San Mamés es la catedral que une a cuatro generaciones de aficionados que siguen venerando los ritos y la forma de ver el fútbol de un abuelo, hoy ausente, que les convenció que ser del Athletic Club es “una manera de estar, una forma de comportarse”
No hay nada que haga más feliz al escritor Galder Reguera (Bilbao, 1975) que ir acompañado a San Mamés, la casa del Athletic Club. Empezó yendo con su querido aitite, su abuelo, antiguo directivo del club, la persona que le introdujo en la familia athleticzale, y ahora que él no está le acompañan sus dos hijos.

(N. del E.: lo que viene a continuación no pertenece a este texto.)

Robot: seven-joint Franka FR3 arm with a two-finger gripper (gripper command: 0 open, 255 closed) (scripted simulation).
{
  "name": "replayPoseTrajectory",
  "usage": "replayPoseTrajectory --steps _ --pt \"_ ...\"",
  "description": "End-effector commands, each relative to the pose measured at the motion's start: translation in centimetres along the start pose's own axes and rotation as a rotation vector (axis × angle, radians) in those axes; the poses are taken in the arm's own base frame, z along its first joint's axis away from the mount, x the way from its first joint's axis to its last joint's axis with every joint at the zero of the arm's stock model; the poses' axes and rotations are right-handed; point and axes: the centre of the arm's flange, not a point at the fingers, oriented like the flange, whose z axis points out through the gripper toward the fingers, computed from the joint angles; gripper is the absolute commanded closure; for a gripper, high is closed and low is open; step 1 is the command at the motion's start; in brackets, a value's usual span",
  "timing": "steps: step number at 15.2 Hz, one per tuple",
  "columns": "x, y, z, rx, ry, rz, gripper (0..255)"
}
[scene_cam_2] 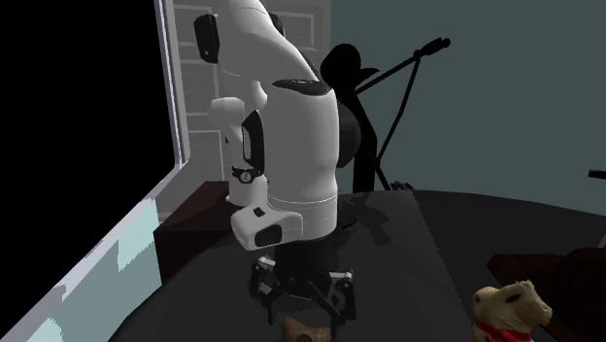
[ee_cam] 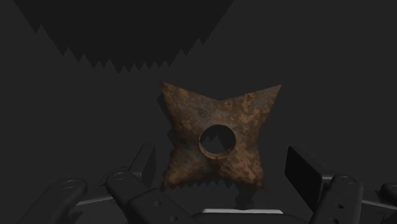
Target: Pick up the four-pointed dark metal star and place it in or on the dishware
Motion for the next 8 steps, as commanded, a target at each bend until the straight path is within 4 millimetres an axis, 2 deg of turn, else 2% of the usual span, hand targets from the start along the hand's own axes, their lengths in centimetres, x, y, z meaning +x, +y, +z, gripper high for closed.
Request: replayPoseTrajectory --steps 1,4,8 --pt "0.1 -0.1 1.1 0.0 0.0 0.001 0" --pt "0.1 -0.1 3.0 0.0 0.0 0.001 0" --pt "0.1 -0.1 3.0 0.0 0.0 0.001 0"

Aunque nunca llegaron a sentarse todos juntos en las gradas, Reguera siente que todos ellos están unidos por un legado que les trasciende. Un legado que se mantiene vivo en ritos como el viaje desde el pueblo a Bilbao o la previa en los bares, donde amigos y exjugadores se mezclan con naturalidad, pero que sobre todo tiene que ver con una forma de ver el fútbol y la vida: “Ser del Athletic no es solo animar. Es una manera de estar, una forma de comportarse”, defiende quién desde 2008 trabaja en la Fundación del club.
Nadie mejor que José Ángel Iribar, el Txopo, el hombre con más partidos en la historia del equipo vasco, representa ese saber estar. Una figura en la que Reguera proyectó la imagen de su abuelo y a quién, después de la pandemia, visitó en su despacho porque sintió la necesidad de decirle que le quería. Una buena definición del Athletic bien podría “la de un grupo de personas que quiere a José Ángel Iribar”, piensa Reguera.